Translate findings into potential business consequences: data exposure, downtime, compliance impact, or reputational damage. Provide clear remediation options with estimated effort and risk reduction impact. We’ve found that pairing a technical remediation with an operational metric — for example, expected reduction in attack surface or mean time to detect — helps non-technical leaders make informed decisions quickly.
Finally, ensure remediation verification is planned and tracked. Provide IT teams with prioritized tickets or playbooks that contain exact commands and checks. This minimizes interpretation errors and accelerates fixes.

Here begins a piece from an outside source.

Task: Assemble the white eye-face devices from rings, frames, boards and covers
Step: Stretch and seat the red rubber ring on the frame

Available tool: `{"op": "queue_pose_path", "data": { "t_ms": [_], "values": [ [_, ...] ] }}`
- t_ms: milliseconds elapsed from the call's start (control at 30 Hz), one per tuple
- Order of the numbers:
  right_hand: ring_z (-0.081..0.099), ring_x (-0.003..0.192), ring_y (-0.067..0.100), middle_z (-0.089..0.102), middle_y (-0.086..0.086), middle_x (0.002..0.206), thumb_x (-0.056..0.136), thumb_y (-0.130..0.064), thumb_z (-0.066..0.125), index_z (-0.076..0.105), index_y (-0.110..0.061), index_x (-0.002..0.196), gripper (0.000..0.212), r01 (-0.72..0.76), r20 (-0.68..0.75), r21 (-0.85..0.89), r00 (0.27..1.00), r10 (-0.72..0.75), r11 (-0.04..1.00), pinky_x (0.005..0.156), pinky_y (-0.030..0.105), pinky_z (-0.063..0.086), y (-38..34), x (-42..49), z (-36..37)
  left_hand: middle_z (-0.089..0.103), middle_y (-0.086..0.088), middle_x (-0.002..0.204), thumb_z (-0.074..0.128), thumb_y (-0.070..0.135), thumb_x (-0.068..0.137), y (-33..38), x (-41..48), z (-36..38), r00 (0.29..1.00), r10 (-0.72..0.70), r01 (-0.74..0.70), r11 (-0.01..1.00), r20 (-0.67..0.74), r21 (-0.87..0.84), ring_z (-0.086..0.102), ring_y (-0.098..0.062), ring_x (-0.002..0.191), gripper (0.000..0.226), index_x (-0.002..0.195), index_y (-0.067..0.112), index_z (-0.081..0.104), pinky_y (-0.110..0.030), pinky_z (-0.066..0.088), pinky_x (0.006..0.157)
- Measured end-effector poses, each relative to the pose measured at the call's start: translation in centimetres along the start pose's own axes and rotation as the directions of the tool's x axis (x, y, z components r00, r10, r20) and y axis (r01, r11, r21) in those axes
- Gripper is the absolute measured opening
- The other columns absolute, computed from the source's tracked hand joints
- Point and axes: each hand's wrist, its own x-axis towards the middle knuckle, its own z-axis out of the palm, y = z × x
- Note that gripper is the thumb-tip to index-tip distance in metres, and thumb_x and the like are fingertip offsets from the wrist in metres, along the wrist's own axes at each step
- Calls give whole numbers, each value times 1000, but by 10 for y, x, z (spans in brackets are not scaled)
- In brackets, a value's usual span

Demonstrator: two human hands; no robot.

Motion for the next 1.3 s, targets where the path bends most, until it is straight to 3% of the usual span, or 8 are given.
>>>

Security teams win when testing converts into fast, reliable remediation.
Key mitigation checklist:
Network penetration testing, when executed and reported correctly, is a high-leverage activity that reduces real business risk. By distinguishing external vs internal engagements, applying layered discovery and exploitation techniques, and using a hybrid of automation and manual validation, teams can focus on fixes that matter. Prioritize findings using impact-based tiers, include clear CVSS-backed evidence and remediation steps, and communicate in language that connects technical consequences to business outcomes.
In our experience, the most effective programs close the loop: prioritized findings, documented remediation, and verified fixes. Schedule regular network penetration testing, maintain a documented playbook for common issues, and treat reports as the beginning of remediation rather than an audit exercise. Acting on findings quickly and transparently improves security posture and reduces mean time to remediate.
Next step: If your team needs a reproducible reporting template or a prioritized remediation roadmap after a pentest, start by drafting an executive summary and a technical appendix based on the sample finding above, then schedule a verification scan within 30 days.